For this reason, Emilia and her husband, Juan, devised a plan to avoid such forced recruitment. Unfortunately the fact was discovered, and the marriage was summarily tried and detained separately, Juan in a jail for men, and Emilia in one for women.

The pregnant condition of Emilia did not but aggravate the treatment received by the jailers, which softened the inmates, who ended up supporting Emilia, to the point of passing her secretly their rations of food.

During her stay in prison, Emilia began her friendship with another inmate, called Dolores, Catholic and of the same age. During her friendship with Lola, Emilia asks her to teach her to pray, instructing her in praying the rosary. Emilia learns the Our Father, the Hail Mary and the Glory … And she prays constantly.

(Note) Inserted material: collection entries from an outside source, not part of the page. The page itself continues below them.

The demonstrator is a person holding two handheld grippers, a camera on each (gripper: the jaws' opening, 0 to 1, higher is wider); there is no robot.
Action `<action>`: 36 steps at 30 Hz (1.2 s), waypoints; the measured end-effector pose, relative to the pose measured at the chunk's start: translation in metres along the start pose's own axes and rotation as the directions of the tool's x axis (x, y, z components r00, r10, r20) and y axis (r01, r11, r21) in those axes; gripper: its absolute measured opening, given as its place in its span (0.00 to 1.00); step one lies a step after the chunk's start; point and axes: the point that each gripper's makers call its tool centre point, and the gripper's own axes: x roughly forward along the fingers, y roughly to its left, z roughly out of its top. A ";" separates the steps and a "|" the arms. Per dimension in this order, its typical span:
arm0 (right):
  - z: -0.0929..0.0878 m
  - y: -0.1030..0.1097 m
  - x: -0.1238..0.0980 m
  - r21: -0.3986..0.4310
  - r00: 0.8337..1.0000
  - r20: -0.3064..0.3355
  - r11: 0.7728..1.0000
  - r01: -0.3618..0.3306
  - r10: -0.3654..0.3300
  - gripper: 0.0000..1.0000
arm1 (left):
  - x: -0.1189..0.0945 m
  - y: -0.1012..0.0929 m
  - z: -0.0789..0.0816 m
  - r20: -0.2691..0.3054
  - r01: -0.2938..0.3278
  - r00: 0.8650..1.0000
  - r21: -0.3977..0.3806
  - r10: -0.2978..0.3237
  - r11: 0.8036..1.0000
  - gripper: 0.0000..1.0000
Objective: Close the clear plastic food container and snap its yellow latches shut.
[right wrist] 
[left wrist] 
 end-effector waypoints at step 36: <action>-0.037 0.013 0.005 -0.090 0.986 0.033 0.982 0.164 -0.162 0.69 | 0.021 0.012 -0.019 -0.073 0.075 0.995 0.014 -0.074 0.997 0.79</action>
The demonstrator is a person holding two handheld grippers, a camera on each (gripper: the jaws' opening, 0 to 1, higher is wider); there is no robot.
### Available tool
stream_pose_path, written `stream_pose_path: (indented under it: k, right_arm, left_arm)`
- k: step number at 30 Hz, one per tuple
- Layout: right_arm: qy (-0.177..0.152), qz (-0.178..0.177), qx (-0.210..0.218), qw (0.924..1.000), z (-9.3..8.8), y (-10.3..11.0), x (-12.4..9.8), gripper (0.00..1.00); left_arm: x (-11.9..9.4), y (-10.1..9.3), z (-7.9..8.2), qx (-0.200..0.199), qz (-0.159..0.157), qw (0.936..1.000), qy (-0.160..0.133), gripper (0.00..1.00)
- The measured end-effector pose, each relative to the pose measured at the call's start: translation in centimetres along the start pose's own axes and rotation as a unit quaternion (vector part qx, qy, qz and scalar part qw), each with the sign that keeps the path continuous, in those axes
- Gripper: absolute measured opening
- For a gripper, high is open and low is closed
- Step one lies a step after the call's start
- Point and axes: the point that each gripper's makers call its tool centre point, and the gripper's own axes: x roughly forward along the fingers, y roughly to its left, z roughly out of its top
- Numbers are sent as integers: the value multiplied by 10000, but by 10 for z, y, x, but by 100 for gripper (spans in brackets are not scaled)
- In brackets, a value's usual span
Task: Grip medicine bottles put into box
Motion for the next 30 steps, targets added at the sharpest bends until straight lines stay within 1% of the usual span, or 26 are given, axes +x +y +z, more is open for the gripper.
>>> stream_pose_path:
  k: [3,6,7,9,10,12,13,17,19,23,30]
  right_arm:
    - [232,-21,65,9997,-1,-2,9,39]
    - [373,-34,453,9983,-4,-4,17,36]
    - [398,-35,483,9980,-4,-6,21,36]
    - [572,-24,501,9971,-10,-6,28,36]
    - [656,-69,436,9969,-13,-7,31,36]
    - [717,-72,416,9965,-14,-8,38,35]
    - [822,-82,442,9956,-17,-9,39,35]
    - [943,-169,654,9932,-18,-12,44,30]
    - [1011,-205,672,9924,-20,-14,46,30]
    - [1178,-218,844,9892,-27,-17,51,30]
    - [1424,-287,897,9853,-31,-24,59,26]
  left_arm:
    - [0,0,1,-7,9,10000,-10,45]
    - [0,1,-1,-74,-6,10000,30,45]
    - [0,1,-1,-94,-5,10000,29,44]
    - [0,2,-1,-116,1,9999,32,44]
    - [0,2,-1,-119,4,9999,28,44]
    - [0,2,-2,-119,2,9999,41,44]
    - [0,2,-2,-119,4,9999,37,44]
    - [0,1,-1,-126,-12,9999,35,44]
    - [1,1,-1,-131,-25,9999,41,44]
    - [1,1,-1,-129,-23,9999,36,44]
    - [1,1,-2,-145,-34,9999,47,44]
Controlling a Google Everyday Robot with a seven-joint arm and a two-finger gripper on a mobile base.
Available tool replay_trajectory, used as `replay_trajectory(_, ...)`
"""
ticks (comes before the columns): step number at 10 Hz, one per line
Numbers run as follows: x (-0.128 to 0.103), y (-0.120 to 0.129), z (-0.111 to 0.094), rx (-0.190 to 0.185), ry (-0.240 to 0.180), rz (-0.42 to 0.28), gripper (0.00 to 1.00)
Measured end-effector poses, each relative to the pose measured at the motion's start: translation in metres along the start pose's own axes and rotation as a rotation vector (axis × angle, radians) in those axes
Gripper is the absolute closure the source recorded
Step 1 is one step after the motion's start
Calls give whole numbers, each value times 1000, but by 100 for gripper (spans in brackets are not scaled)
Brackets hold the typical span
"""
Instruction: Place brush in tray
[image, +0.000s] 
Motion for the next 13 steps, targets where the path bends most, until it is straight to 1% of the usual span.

The director of the prison finds out about this fact, and decides to blackmail Emilia, so that she tells who taught her the Marian prayer. The loyalty, fidelity and generosity of Emilia towards Dolores del Olmo leads her to be locked in an isolation cell, where the conditions were, if possible, even worse. It is in this isolation cell, cold and away from all hygienic conditions, where Emilia gives birth to her daughter, Ángeles, who will be baptized in secret and in danger of even greater punishment.

After the delivery, Emilia’s physical condition is unfortunate, and she is rushed to the hospital, but surprisingly, instead of being treated, she is sent back to prison, where she was left to die of hemorrhages caused by a birth without any medical attention.

Nothing else was known about Emilia, or about her newborn Ángeles. Most likely, the inert body of the mother was thrown into one of the many common graves in the area, while the daughter was, at best, given up for adoption.

The story of Emilia “La Canastera” is one of the 115 stories that this March 25 will be remembered in the beatification of the martyrs of Almeria, but it is the best example in which “the Church does not consider martyr only the one who was killed for living his faith, but to those who, like Emilia, were punished by letting them die”, highlights José Juan Alarcón, Episcopal delegate for the Causes of the Saints of the Almeria diocese.

In addition, for this reason, is published the book Emilia “La Canastera”, martyr of the Rosary (Ediciones Palabra), a book by Martín Ibarra Benlloch that will present the story of the first gypsy woman beatified by the Church.